[What is expected]: Go through the listing and copy each line that has the string "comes" in it.

[Provided records]:
_____

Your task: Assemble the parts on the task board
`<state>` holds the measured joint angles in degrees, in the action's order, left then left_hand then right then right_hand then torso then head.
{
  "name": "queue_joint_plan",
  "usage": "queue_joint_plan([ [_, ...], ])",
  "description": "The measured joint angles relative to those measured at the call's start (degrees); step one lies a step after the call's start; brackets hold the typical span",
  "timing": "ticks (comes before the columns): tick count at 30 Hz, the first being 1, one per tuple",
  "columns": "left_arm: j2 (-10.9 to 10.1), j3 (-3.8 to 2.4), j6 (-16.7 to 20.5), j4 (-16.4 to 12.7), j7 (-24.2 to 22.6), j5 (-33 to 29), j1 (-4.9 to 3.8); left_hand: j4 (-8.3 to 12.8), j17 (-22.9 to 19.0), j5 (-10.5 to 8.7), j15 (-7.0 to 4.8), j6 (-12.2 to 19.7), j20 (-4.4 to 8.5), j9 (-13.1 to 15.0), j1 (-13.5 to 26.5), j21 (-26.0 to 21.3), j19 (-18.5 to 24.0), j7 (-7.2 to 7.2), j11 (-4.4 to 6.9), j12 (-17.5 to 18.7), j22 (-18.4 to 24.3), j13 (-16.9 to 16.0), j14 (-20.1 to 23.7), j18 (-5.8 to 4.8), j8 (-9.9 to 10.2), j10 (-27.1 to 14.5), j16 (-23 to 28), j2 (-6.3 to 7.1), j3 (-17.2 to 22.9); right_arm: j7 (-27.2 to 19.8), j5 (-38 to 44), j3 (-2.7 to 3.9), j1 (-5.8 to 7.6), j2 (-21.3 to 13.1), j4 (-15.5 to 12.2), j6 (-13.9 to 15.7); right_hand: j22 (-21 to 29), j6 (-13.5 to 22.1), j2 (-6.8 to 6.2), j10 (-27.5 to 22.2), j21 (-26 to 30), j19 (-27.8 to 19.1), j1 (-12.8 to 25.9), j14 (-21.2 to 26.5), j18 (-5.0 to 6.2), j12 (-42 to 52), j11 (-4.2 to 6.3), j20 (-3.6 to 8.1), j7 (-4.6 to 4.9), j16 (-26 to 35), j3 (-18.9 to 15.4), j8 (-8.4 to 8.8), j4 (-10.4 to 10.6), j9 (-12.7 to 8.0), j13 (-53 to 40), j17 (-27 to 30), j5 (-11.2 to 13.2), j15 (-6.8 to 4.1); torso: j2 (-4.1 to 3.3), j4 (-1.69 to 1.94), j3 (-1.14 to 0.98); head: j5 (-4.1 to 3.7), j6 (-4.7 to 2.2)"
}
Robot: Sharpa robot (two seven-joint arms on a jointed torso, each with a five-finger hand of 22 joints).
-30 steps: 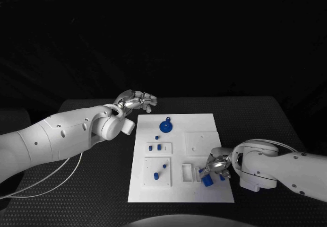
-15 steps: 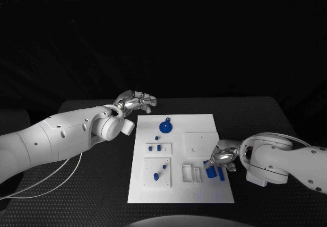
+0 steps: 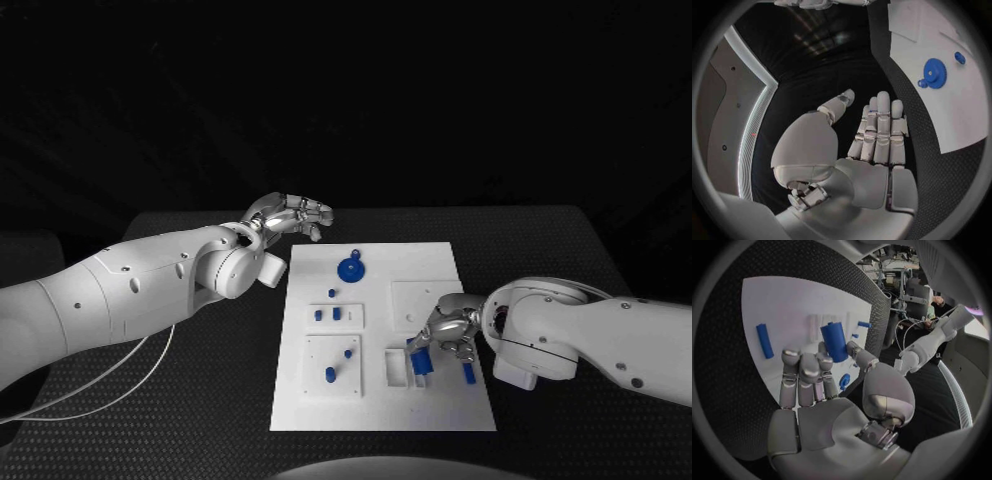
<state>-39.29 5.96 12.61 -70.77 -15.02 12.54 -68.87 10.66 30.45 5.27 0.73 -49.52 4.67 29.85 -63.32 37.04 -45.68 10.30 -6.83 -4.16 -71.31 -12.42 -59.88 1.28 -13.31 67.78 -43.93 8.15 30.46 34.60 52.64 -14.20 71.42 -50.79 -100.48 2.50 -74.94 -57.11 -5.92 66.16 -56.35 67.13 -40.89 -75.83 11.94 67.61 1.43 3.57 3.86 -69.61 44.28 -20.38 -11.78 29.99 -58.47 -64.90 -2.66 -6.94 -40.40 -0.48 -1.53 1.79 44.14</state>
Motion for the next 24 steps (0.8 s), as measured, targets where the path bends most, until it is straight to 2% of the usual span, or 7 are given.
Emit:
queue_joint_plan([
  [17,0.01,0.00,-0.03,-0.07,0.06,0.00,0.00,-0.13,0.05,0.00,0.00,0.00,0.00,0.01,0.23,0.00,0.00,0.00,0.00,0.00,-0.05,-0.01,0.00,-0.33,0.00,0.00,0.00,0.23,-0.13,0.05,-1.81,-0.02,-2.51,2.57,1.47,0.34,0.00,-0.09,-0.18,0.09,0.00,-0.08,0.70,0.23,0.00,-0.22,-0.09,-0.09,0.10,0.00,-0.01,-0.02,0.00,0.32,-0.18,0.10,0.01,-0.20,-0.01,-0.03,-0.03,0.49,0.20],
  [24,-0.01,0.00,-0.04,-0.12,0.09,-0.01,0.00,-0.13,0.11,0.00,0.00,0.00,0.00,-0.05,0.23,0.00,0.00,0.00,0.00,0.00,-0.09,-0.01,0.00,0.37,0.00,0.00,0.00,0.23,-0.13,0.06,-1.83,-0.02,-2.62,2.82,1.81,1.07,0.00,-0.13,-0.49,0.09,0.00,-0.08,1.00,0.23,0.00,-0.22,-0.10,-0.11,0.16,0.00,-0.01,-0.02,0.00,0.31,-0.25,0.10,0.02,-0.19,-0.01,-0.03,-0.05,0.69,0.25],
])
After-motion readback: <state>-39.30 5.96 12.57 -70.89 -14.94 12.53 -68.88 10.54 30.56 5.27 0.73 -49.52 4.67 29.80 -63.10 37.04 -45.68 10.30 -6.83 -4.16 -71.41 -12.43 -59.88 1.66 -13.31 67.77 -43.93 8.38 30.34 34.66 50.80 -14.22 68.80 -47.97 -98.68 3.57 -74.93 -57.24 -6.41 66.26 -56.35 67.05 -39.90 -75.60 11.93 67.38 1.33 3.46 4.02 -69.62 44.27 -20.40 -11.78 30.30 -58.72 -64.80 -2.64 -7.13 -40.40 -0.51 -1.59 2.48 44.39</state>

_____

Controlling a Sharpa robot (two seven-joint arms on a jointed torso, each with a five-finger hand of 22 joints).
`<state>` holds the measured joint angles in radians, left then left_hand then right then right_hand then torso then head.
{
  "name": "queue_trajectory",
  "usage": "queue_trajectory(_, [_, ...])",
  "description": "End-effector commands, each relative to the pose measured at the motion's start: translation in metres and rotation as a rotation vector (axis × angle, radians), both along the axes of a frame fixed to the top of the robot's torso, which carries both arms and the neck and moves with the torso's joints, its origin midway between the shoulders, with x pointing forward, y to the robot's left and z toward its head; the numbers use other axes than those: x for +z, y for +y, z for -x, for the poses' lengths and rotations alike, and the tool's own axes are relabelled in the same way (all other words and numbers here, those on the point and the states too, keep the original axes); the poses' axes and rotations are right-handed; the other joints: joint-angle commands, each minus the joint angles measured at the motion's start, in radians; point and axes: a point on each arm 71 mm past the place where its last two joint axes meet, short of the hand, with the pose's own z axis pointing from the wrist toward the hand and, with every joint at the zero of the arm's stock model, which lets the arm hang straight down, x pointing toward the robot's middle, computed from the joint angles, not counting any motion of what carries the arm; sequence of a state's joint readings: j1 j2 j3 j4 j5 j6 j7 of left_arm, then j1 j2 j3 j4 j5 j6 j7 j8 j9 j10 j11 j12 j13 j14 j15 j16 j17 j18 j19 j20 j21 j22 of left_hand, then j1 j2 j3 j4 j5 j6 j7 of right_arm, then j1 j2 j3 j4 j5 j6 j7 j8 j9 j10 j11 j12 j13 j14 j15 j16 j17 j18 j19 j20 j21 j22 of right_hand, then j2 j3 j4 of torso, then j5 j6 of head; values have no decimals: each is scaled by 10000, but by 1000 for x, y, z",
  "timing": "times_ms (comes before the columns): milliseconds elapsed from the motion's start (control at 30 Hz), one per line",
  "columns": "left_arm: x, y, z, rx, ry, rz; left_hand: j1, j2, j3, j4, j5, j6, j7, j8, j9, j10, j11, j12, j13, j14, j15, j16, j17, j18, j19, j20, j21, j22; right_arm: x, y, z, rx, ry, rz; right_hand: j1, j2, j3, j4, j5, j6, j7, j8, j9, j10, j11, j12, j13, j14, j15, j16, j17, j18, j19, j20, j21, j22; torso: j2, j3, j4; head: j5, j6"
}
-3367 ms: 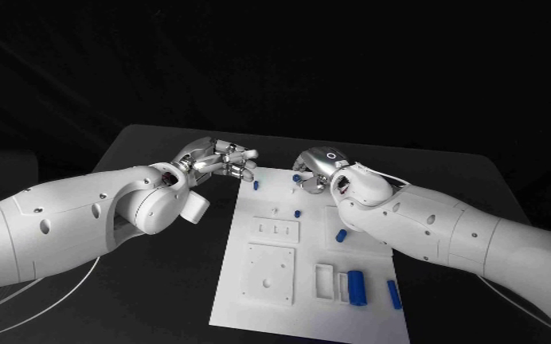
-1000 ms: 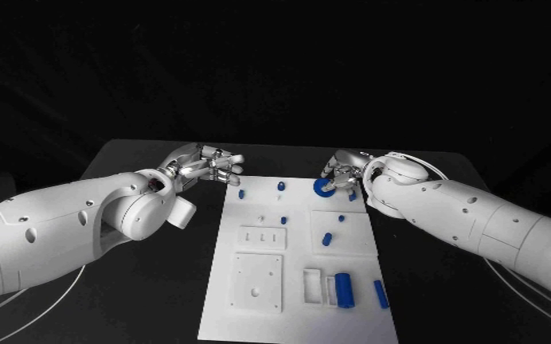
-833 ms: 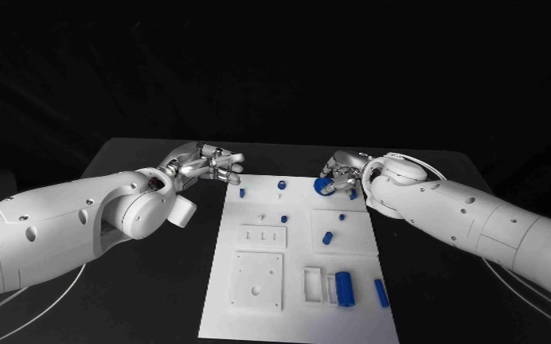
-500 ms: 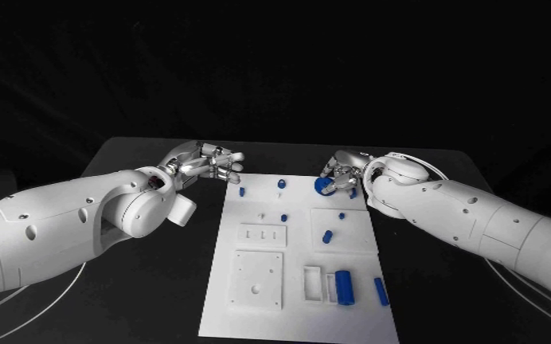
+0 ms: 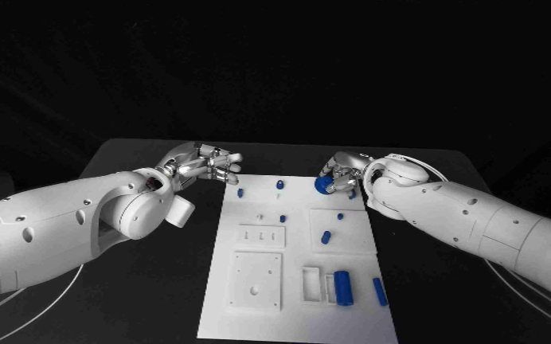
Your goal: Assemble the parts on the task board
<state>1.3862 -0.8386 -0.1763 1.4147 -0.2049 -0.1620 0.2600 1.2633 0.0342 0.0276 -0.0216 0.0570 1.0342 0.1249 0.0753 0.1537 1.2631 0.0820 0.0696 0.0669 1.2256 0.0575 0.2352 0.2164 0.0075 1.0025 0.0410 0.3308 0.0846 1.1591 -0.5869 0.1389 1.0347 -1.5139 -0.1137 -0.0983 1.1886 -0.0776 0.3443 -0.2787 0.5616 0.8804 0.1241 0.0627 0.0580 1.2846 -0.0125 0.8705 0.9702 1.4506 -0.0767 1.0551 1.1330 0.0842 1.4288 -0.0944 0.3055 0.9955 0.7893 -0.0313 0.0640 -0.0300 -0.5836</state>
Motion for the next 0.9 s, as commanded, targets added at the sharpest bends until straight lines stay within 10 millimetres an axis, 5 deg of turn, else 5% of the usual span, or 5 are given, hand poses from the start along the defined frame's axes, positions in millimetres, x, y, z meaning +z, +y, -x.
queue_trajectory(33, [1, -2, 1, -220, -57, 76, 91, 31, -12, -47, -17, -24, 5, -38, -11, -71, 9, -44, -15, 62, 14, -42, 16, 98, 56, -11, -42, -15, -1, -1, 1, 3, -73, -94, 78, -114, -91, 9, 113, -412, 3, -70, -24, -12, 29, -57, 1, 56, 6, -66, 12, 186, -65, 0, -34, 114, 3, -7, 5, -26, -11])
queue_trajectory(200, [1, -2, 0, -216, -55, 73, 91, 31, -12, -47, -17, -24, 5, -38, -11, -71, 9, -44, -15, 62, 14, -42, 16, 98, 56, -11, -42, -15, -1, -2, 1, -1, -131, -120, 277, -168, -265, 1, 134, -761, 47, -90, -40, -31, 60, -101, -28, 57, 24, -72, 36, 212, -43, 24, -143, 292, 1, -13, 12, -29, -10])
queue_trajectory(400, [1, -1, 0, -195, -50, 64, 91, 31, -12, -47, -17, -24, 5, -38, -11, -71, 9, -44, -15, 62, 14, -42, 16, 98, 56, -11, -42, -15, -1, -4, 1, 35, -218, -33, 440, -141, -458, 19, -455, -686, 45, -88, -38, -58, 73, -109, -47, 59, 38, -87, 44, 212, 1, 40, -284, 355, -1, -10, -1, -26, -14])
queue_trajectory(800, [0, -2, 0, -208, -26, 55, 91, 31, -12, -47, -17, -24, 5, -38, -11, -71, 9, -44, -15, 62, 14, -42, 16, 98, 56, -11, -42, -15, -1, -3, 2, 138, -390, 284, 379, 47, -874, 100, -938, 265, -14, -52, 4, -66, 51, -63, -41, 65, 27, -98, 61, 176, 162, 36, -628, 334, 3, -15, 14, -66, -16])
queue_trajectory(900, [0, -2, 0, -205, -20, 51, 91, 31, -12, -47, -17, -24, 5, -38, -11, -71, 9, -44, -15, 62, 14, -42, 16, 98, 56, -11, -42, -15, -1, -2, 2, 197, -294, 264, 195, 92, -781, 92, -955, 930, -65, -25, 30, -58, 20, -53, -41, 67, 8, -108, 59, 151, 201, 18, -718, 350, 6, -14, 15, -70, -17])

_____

[Answer space]:
  "timing": "ticks (comes before the columns): tick count at 30 Hz, the first being 1, one per tuple",
  "timing": "times_ms (comes before the columns): milliseconds elapsed from the motion's start (control at 30 Hz), one per line",

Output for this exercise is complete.